* [Problem details]
Exactly those lines that run from the one containing "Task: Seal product" through the last line of the entries below should be printed, and no others.

Stored items from a collection:
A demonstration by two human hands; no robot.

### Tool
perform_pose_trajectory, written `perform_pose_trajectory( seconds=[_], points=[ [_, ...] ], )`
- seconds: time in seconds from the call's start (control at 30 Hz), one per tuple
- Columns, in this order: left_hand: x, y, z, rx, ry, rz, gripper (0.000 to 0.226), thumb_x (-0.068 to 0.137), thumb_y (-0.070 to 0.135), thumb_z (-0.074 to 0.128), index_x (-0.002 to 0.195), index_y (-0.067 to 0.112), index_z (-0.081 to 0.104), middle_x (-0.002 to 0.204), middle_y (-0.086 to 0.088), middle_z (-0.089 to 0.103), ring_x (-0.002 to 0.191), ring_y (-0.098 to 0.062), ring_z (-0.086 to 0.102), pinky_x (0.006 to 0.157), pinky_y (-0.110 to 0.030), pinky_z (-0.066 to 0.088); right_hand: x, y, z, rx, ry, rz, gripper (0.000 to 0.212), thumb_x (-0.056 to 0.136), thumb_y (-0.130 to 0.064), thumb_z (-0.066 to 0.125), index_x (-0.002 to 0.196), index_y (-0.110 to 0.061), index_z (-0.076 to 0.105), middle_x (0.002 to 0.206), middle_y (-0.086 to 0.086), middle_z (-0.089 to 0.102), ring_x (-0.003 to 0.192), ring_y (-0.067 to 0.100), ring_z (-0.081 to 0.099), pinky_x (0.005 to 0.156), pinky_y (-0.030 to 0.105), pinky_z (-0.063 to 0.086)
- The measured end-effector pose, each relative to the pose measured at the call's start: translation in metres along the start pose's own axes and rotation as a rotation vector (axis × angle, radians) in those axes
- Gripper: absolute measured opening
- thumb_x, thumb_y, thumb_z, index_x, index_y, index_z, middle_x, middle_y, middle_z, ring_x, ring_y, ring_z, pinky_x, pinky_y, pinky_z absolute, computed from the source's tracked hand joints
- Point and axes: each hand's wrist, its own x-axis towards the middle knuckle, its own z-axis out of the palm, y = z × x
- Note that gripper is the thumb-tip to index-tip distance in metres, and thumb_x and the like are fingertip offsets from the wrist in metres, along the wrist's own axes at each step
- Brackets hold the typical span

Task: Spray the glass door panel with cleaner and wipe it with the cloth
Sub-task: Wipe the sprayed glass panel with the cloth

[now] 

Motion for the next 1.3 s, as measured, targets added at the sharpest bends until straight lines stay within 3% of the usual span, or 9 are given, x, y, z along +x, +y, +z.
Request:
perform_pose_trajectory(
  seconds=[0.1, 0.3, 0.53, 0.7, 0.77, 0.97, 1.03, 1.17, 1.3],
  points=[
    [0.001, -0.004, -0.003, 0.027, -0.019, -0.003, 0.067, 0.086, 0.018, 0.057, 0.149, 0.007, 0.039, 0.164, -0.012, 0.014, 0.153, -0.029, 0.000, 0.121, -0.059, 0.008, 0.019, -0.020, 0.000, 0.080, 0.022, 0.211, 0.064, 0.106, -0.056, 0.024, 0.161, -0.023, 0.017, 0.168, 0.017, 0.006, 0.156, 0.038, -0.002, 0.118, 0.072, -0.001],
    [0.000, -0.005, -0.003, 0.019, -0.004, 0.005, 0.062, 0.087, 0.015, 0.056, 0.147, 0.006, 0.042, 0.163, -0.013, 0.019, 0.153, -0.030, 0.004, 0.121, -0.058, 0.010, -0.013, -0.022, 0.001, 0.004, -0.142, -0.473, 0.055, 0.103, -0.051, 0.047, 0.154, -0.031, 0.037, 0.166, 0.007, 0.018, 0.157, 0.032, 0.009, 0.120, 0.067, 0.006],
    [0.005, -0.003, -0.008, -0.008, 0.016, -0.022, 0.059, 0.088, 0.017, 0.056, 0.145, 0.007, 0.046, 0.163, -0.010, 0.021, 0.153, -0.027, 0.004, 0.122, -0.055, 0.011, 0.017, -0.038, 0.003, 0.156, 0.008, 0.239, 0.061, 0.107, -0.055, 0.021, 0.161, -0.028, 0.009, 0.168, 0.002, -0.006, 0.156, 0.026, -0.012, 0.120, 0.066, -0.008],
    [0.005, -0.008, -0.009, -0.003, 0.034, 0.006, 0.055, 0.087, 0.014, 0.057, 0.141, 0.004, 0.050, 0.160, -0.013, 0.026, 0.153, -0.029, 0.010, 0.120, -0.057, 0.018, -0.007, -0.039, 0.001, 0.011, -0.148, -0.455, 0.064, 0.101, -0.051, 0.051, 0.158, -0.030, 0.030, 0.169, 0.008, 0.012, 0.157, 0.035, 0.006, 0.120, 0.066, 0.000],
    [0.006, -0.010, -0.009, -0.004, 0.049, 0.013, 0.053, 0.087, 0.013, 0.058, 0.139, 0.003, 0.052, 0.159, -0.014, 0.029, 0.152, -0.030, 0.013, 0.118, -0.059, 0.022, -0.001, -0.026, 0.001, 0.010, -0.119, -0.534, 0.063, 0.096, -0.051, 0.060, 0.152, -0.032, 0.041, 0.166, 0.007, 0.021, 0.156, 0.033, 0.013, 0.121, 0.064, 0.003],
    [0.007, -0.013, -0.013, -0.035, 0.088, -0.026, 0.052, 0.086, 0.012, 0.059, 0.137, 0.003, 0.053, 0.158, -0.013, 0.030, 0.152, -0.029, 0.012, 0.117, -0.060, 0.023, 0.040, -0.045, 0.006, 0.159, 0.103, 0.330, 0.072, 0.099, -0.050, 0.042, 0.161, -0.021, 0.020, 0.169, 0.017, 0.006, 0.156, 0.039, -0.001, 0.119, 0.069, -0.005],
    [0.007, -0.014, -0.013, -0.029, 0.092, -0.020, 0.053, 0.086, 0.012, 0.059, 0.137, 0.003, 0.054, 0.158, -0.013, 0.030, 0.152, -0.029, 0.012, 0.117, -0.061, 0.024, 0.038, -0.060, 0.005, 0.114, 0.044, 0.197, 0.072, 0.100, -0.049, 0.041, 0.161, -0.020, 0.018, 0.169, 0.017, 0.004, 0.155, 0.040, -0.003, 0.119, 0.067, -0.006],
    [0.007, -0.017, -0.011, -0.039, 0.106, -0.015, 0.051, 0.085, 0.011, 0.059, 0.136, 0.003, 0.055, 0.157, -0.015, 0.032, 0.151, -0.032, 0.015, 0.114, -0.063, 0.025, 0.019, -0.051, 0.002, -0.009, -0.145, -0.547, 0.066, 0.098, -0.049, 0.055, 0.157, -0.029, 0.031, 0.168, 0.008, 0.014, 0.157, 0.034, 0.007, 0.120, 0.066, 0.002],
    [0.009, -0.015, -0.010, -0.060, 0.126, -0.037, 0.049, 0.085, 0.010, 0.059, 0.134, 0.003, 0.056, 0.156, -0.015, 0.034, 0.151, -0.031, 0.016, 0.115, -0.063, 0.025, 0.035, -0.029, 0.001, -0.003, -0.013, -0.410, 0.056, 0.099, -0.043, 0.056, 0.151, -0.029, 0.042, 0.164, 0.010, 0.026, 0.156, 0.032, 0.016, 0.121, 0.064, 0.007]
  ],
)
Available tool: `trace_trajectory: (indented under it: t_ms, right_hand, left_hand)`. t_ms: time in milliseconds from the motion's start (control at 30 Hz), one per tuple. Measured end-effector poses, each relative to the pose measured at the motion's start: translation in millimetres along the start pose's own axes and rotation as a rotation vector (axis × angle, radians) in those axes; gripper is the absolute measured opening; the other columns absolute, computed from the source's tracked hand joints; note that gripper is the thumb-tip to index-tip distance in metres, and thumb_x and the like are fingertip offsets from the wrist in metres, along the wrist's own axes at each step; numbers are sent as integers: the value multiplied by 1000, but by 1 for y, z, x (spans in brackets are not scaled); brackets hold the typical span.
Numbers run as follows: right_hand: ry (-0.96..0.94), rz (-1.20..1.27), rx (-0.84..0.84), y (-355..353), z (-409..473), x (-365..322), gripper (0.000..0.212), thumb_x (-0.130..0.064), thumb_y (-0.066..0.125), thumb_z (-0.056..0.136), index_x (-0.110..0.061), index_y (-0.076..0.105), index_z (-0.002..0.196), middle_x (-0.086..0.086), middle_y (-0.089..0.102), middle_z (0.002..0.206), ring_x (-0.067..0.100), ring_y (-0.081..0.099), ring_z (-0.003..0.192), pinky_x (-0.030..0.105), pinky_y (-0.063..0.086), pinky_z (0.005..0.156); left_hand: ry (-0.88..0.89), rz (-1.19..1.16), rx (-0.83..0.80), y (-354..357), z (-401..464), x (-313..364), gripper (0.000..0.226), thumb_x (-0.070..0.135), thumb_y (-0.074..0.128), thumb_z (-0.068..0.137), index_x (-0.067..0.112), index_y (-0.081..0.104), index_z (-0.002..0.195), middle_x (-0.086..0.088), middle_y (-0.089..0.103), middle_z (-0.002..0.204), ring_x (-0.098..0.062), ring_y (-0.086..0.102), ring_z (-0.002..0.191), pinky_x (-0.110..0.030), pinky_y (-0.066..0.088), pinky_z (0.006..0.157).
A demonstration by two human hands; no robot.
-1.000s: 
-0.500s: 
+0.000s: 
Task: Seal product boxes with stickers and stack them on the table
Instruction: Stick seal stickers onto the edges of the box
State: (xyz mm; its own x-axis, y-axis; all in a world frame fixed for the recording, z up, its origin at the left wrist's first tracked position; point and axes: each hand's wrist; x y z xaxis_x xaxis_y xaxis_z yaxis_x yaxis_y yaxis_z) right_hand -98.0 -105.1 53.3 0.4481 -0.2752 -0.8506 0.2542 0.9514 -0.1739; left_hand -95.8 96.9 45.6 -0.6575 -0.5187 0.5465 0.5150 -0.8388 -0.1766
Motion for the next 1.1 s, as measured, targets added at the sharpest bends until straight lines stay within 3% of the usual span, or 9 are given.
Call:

* [Your solution]
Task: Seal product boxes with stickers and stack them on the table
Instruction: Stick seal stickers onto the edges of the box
State: (xyz mm; its own x-axis, y-axis; all in a world frame fixed for the recording, z up, its origin at the left wrist's first tracked position; point and axes: each hand's wrist; x y z xaxis_x xaxis_y xaxis_z yaxis_x yaxis_y yaxis_z) right_hand -98.0 -105.1 53.3 0.4481 -0.2752 -0.8506 0.2542 0.9514 -0.1739; left_hand -95.8 96.9 45.6 -0.6575 -0.5187 0.5465 0.5150 -0.8388 -0.1766
Motion for the next 1.1 s, as measured, targets added at the sharpest bends until straight lines stay within 3% of the usual span, or 9 are given.
Call:

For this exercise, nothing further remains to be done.